RTF in lm rescoring

709 views
Skip to first unread message

Armando

unread,
Apr 4, 2016, 3:09:41 AM4/4/16
to kaldi-help
Hi all

I tried to rescore with a 3 gram lm the lattices produced by a Kaldi decoding based on a 2-gram HCLG fst. I used mode 4 which is said to be exact. I then used the mbr decoding to produce the one-best; I did this for the lattices produced by the decoder itself and the lattices produced by 3gram rescoring.
WER improvement is remarkable; but the processing time looks very high for the lm rescoring. It is about 1 RT; which is a value not that far from the RT of the decoding itslef, where the search space is obviously much larger.
Is that the expected processing time or am I missing something, like some parameter tuning?
that line below is the command pipe; what is the task that takes the longest to be completed?

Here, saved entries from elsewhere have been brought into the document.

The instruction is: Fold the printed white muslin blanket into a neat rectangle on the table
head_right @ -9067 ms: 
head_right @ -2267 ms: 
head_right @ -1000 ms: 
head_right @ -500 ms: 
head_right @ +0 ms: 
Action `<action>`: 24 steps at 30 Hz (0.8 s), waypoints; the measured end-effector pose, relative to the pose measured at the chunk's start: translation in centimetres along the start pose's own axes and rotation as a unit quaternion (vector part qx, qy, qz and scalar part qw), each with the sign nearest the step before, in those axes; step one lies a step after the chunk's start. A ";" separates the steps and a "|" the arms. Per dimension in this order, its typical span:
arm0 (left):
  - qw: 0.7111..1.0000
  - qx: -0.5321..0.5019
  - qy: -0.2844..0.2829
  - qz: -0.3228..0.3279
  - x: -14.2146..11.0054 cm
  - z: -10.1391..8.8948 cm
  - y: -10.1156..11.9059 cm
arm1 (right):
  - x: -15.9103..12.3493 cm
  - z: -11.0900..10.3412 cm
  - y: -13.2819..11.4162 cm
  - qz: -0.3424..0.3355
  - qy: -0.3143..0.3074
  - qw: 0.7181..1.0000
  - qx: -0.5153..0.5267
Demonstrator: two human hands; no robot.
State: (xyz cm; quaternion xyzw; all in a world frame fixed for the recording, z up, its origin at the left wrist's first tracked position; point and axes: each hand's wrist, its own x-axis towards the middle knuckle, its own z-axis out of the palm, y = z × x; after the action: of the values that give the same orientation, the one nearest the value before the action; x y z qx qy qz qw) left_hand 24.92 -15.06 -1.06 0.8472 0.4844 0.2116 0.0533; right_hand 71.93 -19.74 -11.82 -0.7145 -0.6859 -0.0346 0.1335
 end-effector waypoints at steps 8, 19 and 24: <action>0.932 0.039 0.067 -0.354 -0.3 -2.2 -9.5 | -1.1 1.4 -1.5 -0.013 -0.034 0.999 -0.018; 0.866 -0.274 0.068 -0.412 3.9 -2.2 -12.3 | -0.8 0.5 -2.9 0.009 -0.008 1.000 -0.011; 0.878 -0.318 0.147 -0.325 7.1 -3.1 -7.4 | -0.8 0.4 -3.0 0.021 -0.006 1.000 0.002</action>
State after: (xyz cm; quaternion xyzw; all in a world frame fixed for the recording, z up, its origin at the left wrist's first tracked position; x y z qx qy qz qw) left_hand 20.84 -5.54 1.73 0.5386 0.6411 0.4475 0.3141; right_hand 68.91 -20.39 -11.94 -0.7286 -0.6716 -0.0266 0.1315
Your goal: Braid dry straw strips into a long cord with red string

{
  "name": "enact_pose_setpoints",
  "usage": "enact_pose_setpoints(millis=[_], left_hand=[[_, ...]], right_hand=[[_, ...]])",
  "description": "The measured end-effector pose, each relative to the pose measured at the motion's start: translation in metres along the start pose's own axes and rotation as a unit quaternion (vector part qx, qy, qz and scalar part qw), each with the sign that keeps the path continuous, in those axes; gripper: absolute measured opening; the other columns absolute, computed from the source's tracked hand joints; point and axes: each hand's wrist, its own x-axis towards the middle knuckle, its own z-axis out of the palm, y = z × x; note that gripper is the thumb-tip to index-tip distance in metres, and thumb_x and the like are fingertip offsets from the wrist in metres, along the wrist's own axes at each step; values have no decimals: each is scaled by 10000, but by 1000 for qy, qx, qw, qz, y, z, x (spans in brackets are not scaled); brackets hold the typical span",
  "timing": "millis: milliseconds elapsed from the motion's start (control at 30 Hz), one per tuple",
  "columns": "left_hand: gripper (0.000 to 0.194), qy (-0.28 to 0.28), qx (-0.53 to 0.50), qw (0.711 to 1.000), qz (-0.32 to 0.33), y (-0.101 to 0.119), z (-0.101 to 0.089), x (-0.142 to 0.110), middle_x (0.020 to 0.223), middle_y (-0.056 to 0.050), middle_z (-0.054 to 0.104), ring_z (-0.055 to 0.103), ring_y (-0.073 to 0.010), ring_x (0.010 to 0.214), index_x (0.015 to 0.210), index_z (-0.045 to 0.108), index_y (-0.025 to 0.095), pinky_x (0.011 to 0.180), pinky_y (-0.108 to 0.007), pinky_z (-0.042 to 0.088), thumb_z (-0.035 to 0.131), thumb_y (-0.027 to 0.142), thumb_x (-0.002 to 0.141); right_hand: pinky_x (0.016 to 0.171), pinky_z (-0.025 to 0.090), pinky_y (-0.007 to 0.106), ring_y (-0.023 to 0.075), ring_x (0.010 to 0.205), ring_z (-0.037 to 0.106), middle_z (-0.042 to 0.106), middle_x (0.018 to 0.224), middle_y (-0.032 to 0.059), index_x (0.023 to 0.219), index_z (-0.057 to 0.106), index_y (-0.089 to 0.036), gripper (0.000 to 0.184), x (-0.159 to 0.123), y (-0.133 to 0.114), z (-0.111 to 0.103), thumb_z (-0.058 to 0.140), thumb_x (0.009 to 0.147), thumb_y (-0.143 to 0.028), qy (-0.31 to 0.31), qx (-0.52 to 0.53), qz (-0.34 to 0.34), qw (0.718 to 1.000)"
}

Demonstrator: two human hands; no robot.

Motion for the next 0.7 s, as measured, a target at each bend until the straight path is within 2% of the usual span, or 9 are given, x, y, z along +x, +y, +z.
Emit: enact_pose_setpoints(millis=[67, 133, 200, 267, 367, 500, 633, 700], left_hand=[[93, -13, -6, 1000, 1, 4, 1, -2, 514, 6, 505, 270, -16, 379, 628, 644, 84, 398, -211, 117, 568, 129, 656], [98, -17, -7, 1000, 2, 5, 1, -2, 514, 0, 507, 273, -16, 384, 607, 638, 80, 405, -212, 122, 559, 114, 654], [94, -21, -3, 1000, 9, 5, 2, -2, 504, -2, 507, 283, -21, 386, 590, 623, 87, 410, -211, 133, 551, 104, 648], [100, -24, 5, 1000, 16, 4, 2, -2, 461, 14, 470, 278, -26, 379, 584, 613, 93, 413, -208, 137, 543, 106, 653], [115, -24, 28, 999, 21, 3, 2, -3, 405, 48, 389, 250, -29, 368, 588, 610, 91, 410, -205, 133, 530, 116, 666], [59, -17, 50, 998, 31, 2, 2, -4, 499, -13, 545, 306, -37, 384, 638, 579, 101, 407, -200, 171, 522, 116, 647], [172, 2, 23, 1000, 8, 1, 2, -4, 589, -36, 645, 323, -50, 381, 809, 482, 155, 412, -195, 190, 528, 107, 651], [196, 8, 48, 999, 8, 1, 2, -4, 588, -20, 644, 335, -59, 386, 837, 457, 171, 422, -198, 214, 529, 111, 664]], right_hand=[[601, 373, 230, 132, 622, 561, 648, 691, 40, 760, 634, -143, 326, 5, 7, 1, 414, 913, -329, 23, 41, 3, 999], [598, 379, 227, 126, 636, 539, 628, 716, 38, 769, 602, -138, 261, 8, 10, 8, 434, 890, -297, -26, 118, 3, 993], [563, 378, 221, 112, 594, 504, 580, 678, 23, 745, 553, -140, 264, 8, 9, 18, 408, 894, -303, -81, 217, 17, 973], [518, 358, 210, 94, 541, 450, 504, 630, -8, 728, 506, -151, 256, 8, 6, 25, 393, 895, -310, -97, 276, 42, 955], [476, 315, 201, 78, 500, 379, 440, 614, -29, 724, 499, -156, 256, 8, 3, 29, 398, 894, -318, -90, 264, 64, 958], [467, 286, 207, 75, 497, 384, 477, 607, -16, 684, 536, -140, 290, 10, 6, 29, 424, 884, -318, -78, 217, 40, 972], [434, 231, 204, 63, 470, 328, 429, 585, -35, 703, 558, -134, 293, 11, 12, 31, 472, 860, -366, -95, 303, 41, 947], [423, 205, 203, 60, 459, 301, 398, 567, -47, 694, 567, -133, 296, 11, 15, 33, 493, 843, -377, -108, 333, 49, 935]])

gunzip -c exp/trisatmmi/decode/lat.1.gz | lattice-scale --lm-scale=0.0 ark:- ark:- | lattice-to-phone-lattice exp/trisatmmi/final.mdl ark:- ark:- | lattice-compose ark:- exp/trisatmmi/decode/decode_lmrescore_3g//Ldet.fst ark:- | lattice-determinize --max-mem=50000000 ark:- ark:- | lattice-compose --phi-label=45669 ark:- data/eval_3g//G.fst ark:- | lattice-add-trans-probs --transition-scale=1.0 --self-loop-scale=0.1 exp/trisatmmi/final.mdl ark:- ark:- | gzip -c >exp/trisatmmi/decode/decode_lmrescore_3g//lat.1.gz


thanks in advance

Daniel Povey

unread,
Apr 4, 2016, 12:20:46 PM4/4/16
to kaldi-help
It could be slow because you have bigger than normal lattices.. but I think the 'const-arpa' rescoring is going to be faster than this.  Look for steps/lmrescore_const_arpa.sh in the example scripts.
I don't know which stage is slow for sure (I expect lattice-compose with G.fst), but you could tell from 'top' while running it.
Dan


--
You received this message because you are subscribed to the Google Groups "kaldi-help" group.
To unsubscribe from this group and stop receiving emails from it, send an email to kaldi-help+...@googlegroups.com.
For more options, visit https://groups.google.com/d/optout.

Armando

unread,
Apr 5, 2016, 10:05:50 AM4/5/16
to kaldi-help, dpo...@gmail.com
Hi

I decoded in bigram about 10h of speech to get about 160 MB of lattice in gzip. The rescoring in 3 gram produced 2.2 GB of lattices and witjh mbr and lm_weight 14 I got a 22% relative improvement on WER (very high!) in 1 RT (very slow for linguistic lattice rescoring)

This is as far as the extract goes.